We took to calling him the Human Amphetamine during the 1993 election campaign when, in a single day that began and ended in Adelaide, he undertook 11 bus journeys, four plane flights and enough factory inspections, discussions with good burghers, pumpings of outstretched hands and assorted meetings to send the most hardened salesman to a rest home.
It turned him fractious. A press conference in the shade of a large tree in a park at Whyalla turned ugly when he plain refused to give a "yes" or "no" answer to a simple question: would a Hewson government make it a condition of the sale of what was then called Telecom that timed local calls would not be allowed?
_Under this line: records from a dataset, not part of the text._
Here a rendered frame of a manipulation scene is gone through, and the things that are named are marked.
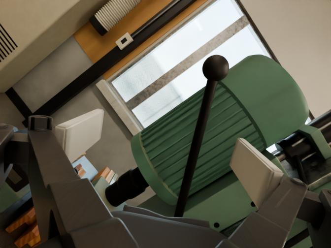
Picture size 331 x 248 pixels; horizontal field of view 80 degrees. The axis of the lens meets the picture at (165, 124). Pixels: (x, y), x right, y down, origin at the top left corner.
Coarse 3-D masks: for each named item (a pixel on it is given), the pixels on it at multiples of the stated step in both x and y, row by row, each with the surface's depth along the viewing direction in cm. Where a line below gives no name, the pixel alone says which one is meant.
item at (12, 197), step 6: (6, 186) 40; (0, 192) 40; (6, 192) 40; (12, 192) 40; (18, 192) 41; (24, 192) 42; (0, 198) 40; (6, 198) 40; (12, 198) 40; (18, 198) 40; (0, 204) 41; (6, 204) 41; (12, 204) 41; (0, 210) 41
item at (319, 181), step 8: (304, 160) 42; (312, 160) 41; (320, 160) 40; (328, 160) 39; (288, 168) 43; (296, 168) 42; (304, 168) 41; (312, 168) 40; (320, 168) 38; (328, 168) 37; (296, 176) 40; (312, 176) 38; (320, 176) 37; (328, 176) 36; (312, 184) 37; (320, 184) 37; (232, 224) 40; (224, 232) 40; (232, 232) 40
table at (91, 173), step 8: (80, 160) 74; (88, 160) 78; (80, 168) 71; (88, 168) 75; (88, 176) 72; (24, 200) 47; (8, 208) 43; (16, 208) 44; (0, 216) 41; (8, 216) 42; (16, 216) 43; (0, 224) 40; (8, 224) 41; (24, 224) 44; (0, 232) 39; (16, 232) 42; (0, 240) 38; (8, 240) 40
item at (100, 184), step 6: (96, 180) 48; (102, 180) 48; (96, 186) 45; (102, 186) 47; (102, 192) 45; (102, 198) 44; (108, 204) 45; (126, 204) 51; (114, 210) 45; (120, 210) 47
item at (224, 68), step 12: (216, 60) 25; (204, 72) 26; (216, 72) 25; (216, 84) 26; (204, 96) 27; (204, 108) 27; (204, 120) 27; (192, 144) 29; (192, 156) 29; (192, 168) 29; (180, 192) 30; (180, 204) 30; (180, 216) 31
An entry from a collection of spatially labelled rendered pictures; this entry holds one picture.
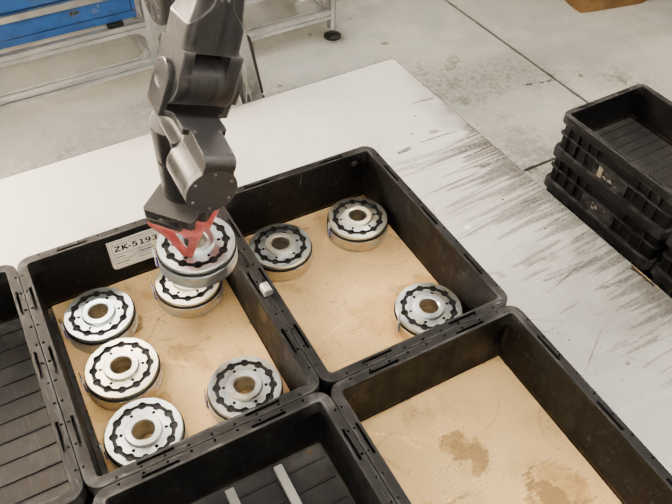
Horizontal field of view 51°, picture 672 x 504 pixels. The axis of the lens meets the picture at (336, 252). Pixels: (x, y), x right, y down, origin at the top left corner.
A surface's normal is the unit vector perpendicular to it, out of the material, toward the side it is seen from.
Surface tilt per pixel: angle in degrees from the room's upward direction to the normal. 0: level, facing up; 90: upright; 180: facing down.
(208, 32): 85
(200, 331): 0
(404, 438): 0
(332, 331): 0
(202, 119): 22
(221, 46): 85
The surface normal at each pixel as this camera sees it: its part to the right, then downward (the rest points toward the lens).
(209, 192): 0.48, 0.69
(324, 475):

Hewson didn't have a big 707 for the return to Adelaide. He had a much smaller RAAF plane, and his seat was separated from the media by nothing but a curtain. His escalating and scalding assessment of journalists kept us amused for the journey. "If their brains were made of dynamite, they wouldn't have enough of it to blow off their f---ing hats!" he roared at his long-suffering press secretary.
Kevin Rudd, you can be assured, will ensure he's closeted away in a soundproofed and private cabin before he offers similar views, as is inevitable. Pity, really. These days we could record the tirade and tweet it.
Julia Gillard, real or imagined, won't be part of the coming election, but gender wars were part of campaigns long before she came along. The blokey prime minister Bob Hawke was once unwise enough to muster an all-male group of travelling reporters for a private dinner in Perth. When the women of the gallery got wind of the event, they raised such hell that a crestfallen Hawke had to organise another dinner for them the following night.
Couldn't happen again. Could it? Pity, really. We could do with a bit of in-house nonsense to deal with five weeks of the greater delirium of a Prime Minister like Kevin Rudd and an Opposition Leader like Tony Abbott doing combat across the skies.